> **Exercise objective**
Exactly the lines from the start of the data below through the line containing "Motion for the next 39" must be returned, and no others.

> **Stored data entries**
>>>

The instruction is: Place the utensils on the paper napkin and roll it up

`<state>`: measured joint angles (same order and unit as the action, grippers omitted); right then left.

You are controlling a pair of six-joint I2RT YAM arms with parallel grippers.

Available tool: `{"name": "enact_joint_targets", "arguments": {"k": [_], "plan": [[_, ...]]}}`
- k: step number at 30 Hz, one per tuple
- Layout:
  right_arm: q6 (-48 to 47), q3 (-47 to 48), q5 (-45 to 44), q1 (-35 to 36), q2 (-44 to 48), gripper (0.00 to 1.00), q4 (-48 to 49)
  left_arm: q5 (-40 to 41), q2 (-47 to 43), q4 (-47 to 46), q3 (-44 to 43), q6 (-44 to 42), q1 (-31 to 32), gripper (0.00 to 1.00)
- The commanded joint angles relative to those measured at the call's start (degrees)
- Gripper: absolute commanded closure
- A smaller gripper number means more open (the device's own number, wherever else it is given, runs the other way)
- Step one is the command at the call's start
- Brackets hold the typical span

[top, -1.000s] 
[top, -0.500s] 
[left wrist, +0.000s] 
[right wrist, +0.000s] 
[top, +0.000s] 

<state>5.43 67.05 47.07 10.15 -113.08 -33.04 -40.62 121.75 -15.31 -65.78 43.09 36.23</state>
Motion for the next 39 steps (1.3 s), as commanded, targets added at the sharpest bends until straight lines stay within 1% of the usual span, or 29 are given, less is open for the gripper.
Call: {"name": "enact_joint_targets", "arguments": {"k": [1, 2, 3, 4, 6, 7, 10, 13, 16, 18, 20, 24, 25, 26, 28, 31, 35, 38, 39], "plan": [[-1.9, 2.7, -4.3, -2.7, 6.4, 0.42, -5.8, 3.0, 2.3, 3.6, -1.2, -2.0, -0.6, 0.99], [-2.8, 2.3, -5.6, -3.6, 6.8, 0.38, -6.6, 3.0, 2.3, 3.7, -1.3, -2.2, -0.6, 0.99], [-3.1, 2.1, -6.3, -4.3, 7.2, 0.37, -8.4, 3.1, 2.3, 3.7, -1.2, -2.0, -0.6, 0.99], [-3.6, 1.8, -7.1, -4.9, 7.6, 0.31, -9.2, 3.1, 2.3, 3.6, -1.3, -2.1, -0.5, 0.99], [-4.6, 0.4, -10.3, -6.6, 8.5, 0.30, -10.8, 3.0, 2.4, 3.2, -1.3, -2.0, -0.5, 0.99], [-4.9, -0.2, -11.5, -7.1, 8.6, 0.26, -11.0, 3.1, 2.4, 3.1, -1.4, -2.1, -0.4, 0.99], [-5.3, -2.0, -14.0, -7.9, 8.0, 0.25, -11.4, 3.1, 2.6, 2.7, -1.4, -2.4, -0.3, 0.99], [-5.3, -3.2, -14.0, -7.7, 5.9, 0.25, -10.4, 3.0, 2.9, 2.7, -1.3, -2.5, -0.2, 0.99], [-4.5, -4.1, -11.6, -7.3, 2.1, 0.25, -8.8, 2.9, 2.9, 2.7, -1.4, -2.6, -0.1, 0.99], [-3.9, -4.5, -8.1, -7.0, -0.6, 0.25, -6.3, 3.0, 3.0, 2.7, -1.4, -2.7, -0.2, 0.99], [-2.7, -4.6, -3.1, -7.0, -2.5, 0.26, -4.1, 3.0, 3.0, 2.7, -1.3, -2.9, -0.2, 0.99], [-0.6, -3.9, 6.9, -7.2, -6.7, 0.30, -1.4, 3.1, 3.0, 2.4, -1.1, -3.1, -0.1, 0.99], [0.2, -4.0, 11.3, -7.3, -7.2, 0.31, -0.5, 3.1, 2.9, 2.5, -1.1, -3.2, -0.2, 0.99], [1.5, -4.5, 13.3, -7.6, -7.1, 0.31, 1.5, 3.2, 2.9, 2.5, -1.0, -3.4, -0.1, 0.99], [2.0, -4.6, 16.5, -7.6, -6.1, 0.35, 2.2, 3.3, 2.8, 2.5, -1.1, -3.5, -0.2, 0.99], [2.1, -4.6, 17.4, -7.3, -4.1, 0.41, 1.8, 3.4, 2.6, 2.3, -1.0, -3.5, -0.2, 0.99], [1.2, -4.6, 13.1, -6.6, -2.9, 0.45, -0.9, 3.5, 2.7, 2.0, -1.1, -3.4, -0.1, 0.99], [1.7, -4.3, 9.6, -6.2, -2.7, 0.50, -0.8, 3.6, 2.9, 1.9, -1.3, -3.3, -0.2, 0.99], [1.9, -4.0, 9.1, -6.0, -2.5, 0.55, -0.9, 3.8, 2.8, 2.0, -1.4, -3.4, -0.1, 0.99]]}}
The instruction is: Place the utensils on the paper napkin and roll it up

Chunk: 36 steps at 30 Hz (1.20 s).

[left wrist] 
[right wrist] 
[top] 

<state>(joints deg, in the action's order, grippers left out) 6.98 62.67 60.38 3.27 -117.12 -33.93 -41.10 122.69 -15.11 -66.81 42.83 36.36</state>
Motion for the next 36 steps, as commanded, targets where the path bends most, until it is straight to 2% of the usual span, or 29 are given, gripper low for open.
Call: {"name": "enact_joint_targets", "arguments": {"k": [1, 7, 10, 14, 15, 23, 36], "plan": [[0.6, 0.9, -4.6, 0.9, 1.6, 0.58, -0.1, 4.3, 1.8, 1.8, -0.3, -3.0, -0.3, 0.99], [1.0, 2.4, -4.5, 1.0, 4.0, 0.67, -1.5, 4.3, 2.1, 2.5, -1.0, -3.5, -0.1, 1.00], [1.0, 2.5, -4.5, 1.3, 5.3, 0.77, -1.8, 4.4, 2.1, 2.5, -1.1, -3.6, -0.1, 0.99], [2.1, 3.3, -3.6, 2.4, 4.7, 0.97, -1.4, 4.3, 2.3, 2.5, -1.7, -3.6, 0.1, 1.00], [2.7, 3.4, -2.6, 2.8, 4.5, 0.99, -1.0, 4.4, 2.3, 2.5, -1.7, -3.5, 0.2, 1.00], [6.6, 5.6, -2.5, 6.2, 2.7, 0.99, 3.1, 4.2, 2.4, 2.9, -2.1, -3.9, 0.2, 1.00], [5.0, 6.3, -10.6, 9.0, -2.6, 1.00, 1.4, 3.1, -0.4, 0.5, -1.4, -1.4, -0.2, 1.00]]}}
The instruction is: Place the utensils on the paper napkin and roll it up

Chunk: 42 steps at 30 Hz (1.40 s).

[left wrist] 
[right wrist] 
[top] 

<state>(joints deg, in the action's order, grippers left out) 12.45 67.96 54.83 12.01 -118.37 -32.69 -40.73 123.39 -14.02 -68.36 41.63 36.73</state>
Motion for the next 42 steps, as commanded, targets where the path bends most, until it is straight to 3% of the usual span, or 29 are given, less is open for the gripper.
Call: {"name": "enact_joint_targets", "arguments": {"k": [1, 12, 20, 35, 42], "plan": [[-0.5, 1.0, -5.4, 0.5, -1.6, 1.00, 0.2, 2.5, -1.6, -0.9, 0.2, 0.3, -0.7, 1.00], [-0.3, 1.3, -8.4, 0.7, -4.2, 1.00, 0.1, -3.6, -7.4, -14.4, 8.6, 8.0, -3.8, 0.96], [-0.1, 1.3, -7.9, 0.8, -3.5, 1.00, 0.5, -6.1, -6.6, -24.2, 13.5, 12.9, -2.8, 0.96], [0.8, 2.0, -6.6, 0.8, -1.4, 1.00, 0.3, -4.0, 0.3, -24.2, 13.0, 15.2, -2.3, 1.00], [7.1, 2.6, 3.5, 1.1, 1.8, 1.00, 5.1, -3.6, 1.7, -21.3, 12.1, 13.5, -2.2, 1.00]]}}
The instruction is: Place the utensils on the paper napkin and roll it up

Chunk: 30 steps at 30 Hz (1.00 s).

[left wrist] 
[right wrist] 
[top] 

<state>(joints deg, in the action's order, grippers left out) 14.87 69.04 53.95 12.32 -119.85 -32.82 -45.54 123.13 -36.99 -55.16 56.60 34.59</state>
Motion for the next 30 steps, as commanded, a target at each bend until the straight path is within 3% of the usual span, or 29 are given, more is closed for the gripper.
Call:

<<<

> **Answer section**
The instruction is: Place the utensils on the paper napkin and roll it up

`<state>`: measured joint angles (same order and unit as the action, grippers omitted); right then left.

You are controlling a pair of six-joint I2RT YAM arms with parallel grippers.

Available tool: `{"name": "enact_joint_targets", "arguments": {"k": [_], "plan": [[_, ...]]}}`
- k: step number at 30 Hz, one per tuple
- Layout:
  right_arm: q6 (-48 to 47), q3 (-47 to 48), q5 (-45 to 44), q1 (-35 to 36), q2 (-44 to 48), gripper (0.00 to 1.00), q4 (-48 to 49)
  left_arm: q5 (-40 to 41), q2 (-47 to 43), q4 (-47 to 46), q3 (-44 to 43), q6 (-44 to 42), q1 (-31 to 32), gripper (0.00 to 1.00)
- The commanded joint angles relative to those measured at the call's start (degrees)
- Gripper: absolute commanded closure
- A smaller gripper number means more open (the device's own number, wherever else it is given, runs the other way)
- Step one is the command at the call's start
- Brackets hold the typical span

[top, -1.000s] 
[top, -0.500s] 
[left wrist, +0.000s] 
[right wrist, +0.000s] 
[top, +0.000s] 

<state>5.43 67.05 47.07 10.15 -113.08 -33.04 -40.62 121.75 -15.31 -65.78 43.09 36.23</state>
Motion for the next 39 steps (1.3 s), as commanded, targets added at the sharpest bends until straight lines stay within 1% of the usual span, or 29 are given, less is open for the gripper.

The submitted answer is complete.